Activity: Each line of the data that mentions the string "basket" needs to be identified and copied.

..........

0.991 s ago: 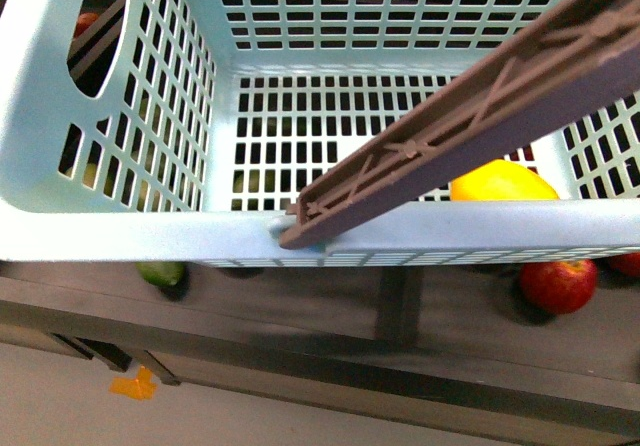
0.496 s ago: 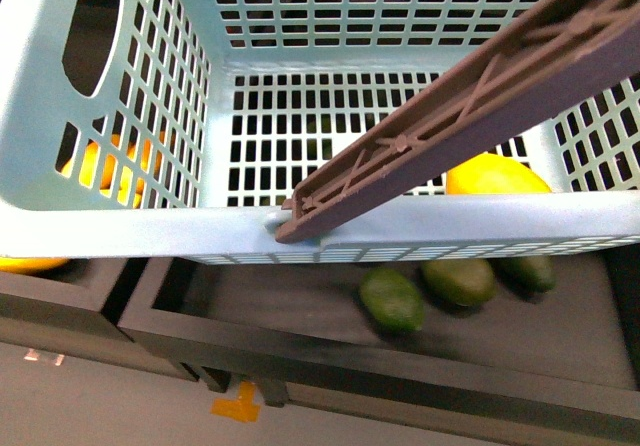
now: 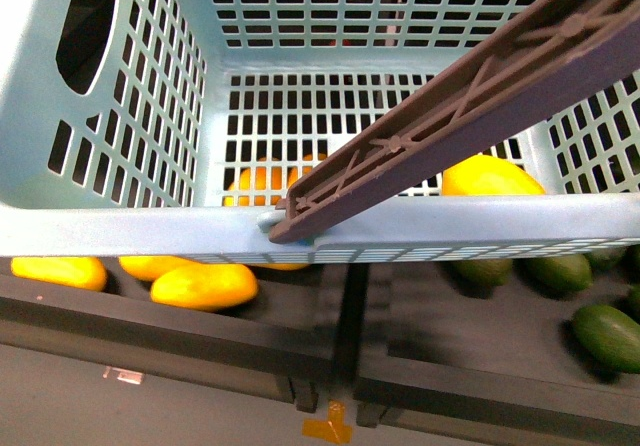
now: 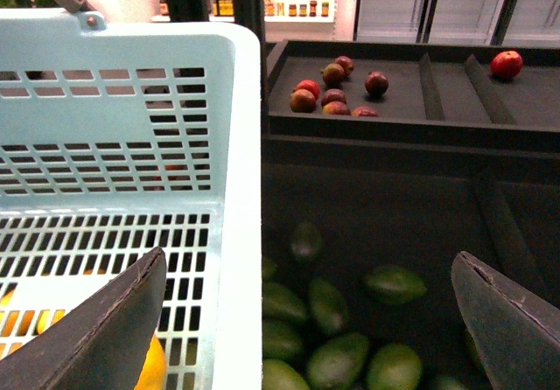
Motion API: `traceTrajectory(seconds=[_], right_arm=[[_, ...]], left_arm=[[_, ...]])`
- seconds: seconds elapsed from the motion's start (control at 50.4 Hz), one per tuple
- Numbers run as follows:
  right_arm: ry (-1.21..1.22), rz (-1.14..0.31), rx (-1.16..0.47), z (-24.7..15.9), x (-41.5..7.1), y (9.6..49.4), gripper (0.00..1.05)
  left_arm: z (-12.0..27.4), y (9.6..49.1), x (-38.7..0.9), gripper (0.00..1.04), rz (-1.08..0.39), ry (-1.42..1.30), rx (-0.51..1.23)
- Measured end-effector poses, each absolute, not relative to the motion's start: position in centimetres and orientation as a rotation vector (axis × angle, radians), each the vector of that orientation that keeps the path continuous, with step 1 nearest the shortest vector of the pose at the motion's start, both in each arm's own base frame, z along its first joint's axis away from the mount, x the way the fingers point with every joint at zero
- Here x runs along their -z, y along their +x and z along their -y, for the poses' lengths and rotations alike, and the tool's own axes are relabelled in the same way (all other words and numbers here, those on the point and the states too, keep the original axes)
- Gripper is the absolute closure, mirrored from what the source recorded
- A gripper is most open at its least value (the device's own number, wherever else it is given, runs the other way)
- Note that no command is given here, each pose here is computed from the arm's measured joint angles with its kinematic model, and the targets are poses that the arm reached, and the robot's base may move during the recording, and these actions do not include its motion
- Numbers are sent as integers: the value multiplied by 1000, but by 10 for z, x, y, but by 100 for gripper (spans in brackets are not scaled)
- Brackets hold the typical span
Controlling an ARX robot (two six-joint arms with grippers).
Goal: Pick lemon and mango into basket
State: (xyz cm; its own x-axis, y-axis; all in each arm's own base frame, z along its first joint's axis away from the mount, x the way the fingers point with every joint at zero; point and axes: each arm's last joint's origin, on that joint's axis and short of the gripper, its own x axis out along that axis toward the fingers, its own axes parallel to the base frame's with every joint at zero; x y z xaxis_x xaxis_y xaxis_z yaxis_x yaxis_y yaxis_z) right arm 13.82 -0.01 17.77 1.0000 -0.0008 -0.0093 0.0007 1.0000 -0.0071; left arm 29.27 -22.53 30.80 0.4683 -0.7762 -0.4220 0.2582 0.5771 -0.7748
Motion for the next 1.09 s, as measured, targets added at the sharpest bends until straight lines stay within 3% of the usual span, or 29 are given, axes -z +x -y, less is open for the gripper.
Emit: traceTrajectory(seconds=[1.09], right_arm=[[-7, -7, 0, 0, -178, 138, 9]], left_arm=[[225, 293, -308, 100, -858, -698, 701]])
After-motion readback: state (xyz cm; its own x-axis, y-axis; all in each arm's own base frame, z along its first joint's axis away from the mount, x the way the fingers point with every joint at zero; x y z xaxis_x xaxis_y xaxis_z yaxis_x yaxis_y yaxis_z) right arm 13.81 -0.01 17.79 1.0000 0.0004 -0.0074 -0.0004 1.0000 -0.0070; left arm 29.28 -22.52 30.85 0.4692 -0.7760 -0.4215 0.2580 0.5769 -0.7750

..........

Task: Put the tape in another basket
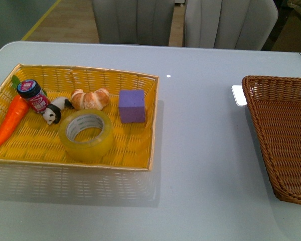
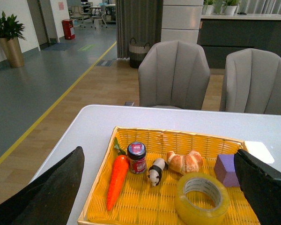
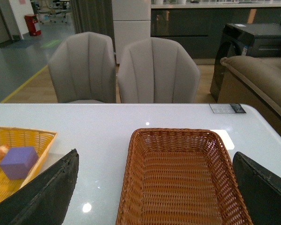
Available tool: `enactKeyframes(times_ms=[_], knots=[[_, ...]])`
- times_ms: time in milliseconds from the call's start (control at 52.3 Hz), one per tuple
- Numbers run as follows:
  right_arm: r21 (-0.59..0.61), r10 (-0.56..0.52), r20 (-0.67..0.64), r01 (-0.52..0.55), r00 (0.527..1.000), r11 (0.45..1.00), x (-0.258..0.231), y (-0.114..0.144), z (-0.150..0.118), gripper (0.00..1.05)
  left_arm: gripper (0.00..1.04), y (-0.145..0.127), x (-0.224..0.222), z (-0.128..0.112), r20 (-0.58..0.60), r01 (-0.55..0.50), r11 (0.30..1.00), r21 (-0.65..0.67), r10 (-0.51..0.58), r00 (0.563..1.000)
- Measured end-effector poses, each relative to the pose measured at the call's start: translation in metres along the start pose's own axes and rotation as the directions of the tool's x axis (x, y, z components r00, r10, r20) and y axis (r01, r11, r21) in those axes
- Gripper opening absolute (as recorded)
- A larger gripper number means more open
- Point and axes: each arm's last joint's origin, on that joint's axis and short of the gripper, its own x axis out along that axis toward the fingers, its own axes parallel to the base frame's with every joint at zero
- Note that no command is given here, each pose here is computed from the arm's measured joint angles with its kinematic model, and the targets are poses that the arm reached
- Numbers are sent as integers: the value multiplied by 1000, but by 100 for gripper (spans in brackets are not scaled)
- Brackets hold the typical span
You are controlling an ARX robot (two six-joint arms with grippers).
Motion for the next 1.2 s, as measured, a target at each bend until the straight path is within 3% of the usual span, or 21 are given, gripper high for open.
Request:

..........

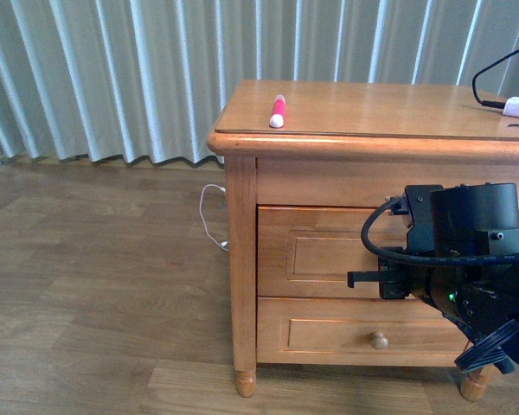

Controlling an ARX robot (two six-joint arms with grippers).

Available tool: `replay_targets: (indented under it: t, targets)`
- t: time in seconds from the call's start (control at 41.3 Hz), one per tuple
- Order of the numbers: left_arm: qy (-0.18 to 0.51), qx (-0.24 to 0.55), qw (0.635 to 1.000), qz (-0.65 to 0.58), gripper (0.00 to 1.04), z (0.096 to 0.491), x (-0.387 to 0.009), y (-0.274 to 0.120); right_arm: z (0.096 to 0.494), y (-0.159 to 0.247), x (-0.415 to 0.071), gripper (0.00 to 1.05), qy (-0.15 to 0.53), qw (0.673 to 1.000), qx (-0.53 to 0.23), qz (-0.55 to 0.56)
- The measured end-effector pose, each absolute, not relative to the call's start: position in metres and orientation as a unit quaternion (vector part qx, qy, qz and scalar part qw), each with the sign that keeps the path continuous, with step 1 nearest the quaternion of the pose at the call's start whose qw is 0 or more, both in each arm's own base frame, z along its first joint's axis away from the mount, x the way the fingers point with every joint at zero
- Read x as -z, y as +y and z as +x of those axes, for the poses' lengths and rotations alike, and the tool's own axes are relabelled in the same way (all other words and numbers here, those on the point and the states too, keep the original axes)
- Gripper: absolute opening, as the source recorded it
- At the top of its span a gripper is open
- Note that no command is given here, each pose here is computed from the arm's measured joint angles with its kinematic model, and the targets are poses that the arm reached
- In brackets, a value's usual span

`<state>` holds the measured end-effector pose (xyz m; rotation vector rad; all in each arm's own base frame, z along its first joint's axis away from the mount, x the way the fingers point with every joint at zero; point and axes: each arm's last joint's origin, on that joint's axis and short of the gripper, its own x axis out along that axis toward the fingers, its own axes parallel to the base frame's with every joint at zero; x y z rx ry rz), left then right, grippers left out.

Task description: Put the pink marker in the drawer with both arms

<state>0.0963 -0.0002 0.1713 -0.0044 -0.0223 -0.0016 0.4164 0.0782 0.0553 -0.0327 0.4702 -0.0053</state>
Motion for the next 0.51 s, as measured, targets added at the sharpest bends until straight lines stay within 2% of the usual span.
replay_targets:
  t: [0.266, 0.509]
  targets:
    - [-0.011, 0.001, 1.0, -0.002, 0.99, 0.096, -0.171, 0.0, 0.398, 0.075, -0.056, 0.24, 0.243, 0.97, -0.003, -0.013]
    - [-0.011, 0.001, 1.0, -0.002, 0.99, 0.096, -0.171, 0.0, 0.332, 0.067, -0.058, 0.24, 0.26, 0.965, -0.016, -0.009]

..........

Response:
Goal: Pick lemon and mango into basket
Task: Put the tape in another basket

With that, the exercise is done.